The buprepo parameter doesn't seem to work properly, at least for local repos. For example, I added a bup remote with buprepo=/media/hdd/bup, yet when I try to move files onto it, it still tries to use /home/foo/.bup (the default path). I suppose git-annex should be setting the envvar BUP_DIR before calling bup?
I can do it manually like BUP_DIR=/media/hdd/bup git annex move --to hdd foo, but that almost seems to defeat the purpose...
@darkfeline, setting buprepo= causes git-annex to run bup with -r. You can verify this by using the --debug switch.
IIRC, bup still creates ~/.bup when used this way, but doesn't store the contents of annexed files there.

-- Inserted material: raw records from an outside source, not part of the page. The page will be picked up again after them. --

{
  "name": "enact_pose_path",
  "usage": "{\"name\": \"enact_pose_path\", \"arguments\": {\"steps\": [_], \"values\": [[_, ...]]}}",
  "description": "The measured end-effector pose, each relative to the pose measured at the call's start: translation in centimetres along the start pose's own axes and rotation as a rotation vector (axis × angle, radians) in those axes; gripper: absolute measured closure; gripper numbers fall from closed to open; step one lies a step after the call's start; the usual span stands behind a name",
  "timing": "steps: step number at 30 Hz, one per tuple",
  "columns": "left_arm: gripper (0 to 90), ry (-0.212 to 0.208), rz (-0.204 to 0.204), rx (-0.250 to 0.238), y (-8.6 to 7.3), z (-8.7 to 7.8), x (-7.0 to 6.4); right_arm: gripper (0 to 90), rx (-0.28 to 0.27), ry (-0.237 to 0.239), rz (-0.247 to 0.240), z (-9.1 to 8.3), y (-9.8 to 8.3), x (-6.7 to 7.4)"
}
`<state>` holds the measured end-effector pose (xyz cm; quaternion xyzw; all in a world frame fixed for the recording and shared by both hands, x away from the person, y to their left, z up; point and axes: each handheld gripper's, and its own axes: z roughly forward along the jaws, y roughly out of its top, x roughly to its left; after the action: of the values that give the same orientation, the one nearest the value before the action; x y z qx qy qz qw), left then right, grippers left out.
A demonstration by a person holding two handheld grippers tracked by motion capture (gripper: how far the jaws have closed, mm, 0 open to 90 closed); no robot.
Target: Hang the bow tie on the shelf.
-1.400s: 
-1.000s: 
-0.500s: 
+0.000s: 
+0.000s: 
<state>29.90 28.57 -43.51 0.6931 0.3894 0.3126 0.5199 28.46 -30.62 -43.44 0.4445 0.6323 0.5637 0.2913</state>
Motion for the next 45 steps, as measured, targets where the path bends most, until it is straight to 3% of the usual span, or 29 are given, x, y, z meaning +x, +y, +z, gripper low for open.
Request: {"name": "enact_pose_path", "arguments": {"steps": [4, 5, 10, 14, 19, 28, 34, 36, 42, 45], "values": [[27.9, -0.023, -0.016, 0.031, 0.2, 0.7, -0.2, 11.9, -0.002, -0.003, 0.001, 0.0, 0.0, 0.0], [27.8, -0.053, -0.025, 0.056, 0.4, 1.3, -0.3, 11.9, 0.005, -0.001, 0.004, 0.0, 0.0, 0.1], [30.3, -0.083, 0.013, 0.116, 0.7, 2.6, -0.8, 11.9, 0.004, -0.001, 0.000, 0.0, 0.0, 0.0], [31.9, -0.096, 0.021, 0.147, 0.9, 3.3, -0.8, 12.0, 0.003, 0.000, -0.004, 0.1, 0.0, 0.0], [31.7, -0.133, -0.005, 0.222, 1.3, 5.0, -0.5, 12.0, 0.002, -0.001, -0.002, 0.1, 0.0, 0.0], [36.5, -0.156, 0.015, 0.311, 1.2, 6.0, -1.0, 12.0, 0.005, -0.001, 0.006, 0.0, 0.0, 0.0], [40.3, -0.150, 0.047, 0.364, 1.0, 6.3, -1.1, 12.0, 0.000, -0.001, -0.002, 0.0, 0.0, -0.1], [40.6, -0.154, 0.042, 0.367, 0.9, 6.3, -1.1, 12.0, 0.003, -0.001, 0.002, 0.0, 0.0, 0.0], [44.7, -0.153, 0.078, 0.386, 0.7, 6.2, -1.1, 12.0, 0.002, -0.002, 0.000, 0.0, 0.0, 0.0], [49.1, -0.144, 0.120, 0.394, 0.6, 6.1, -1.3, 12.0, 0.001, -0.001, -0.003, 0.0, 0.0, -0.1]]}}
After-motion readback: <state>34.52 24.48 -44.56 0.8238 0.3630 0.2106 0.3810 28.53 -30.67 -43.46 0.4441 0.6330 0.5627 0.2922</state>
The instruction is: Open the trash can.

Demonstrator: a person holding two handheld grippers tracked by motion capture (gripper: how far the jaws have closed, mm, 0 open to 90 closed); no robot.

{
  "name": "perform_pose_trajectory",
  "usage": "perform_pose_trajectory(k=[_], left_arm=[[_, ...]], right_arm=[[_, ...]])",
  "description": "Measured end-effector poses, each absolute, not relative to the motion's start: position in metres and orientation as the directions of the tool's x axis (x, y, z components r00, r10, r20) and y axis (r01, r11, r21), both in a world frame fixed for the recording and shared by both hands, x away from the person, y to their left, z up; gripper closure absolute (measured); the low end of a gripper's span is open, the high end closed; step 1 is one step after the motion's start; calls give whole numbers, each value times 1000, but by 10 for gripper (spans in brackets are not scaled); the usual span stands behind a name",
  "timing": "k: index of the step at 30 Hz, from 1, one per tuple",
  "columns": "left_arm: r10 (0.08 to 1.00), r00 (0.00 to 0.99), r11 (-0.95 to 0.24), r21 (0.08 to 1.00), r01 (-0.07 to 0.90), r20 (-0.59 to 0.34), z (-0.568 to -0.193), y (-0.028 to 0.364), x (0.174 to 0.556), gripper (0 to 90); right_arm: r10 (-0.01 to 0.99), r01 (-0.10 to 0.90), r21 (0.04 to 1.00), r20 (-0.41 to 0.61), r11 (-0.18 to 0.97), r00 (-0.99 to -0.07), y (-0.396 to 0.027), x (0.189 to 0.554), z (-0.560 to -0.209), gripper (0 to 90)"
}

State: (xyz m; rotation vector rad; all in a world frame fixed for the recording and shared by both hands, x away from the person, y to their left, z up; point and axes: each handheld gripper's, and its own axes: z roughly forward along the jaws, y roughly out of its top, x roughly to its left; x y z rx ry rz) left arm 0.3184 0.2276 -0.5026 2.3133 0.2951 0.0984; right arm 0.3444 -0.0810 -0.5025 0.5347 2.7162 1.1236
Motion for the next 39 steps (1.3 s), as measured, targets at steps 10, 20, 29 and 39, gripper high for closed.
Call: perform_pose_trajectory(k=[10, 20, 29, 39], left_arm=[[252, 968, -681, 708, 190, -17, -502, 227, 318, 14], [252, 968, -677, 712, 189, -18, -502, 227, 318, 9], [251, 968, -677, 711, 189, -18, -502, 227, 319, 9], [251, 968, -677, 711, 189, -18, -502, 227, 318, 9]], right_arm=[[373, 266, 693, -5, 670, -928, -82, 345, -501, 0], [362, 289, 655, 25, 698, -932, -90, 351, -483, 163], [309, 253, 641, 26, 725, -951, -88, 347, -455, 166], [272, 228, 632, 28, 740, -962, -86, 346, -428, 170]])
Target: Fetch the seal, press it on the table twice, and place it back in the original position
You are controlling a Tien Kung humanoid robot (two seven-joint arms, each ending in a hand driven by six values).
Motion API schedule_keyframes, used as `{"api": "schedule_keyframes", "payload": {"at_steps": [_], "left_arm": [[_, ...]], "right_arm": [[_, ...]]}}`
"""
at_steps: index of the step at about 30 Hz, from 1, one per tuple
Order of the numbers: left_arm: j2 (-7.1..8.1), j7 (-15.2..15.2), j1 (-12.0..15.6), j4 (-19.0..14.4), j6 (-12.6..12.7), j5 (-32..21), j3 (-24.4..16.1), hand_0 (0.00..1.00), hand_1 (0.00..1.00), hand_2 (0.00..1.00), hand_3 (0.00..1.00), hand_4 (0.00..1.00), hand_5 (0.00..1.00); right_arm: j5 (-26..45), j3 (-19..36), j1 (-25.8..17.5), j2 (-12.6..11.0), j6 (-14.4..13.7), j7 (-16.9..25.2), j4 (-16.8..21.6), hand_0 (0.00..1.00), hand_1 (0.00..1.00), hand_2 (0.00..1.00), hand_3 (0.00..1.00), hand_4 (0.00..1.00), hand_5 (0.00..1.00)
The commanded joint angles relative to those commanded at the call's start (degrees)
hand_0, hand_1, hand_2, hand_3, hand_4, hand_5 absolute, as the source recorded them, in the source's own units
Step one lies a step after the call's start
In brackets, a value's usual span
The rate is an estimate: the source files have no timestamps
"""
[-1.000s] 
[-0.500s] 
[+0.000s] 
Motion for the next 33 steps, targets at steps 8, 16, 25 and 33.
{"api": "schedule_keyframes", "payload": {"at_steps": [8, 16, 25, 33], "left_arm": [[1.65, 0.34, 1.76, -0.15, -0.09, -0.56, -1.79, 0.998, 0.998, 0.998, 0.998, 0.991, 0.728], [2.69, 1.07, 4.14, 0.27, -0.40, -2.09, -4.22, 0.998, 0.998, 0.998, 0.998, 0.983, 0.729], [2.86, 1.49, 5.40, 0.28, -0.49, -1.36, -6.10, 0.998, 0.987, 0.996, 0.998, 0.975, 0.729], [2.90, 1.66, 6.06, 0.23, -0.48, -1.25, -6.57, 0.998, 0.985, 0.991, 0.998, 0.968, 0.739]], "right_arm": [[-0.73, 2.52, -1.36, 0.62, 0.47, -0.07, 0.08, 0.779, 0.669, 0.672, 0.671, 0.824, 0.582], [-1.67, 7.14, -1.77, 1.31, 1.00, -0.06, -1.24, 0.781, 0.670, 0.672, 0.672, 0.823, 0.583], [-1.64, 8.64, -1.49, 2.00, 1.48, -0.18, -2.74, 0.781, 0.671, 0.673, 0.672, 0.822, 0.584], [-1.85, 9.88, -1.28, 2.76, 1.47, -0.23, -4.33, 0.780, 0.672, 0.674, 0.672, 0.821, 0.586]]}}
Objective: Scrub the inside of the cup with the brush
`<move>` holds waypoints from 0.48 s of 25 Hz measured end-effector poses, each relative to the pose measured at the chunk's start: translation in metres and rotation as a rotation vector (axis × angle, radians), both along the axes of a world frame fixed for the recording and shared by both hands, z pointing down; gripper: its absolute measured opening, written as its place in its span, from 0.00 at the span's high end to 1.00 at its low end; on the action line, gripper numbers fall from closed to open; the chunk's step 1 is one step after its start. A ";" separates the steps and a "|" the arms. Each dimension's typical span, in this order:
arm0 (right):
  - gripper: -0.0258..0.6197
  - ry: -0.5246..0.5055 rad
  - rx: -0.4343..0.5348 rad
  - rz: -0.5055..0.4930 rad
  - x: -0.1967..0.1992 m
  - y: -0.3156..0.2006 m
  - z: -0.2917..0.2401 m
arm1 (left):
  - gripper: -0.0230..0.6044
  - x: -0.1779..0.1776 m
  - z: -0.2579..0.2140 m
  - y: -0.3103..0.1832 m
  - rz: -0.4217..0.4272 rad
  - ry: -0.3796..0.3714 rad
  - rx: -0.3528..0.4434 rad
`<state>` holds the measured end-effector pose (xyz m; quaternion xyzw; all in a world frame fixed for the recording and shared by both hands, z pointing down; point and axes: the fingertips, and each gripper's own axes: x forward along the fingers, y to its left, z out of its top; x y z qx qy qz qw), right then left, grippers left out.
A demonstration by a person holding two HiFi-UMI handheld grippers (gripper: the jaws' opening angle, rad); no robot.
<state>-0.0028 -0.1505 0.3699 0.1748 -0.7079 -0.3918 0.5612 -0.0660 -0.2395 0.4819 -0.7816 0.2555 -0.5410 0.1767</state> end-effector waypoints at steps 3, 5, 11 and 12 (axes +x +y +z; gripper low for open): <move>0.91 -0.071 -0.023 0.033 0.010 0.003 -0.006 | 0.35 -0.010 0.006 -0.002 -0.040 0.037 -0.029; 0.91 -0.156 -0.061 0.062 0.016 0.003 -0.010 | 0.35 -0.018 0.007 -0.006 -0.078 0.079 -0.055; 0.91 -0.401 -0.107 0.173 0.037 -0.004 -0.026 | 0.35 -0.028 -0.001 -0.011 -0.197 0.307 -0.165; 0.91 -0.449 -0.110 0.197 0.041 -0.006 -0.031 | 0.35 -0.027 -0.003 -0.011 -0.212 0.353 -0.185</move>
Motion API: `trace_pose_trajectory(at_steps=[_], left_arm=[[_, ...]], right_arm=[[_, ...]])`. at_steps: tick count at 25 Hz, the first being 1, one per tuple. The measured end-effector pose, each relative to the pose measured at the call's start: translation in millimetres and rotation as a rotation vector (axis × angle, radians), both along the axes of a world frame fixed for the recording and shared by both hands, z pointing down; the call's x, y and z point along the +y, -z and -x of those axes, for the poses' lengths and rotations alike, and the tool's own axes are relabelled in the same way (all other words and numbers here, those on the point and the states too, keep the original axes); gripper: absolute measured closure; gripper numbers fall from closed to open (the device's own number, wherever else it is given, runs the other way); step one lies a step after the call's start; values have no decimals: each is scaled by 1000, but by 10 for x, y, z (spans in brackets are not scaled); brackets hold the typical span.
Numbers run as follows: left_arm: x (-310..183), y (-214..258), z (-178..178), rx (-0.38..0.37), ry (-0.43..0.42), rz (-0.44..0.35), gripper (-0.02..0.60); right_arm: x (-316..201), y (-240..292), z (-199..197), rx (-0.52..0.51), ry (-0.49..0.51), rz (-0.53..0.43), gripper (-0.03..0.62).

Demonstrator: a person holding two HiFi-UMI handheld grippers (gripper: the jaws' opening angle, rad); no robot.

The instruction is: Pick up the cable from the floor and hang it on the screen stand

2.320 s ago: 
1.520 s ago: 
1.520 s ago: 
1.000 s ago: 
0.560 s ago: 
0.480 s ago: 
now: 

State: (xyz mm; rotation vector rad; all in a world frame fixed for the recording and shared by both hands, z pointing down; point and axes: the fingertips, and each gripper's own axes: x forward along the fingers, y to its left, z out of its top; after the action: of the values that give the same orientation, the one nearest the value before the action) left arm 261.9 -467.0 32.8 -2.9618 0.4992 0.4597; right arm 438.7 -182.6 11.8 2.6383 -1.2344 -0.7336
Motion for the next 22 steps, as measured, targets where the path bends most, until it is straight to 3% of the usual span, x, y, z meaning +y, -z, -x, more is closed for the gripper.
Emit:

It uses it only to store some small index files, which are also stored in the repo specified with -r. This seems weird, but I don't think this is a bug on bup's part; it seems to intentionally do that, using path names in ~/.bup that are constructed to not conflict when -r is used with different repositories. I suppose bup has a good reason to do this, though I don't know what the reason is.
I can blow ~/.bup away, run "bup init" to make a fresh clean ~/.bup, and then git-annex can still get the content of files from the buprepo= repository. So, it seems that buprepo= is working ok.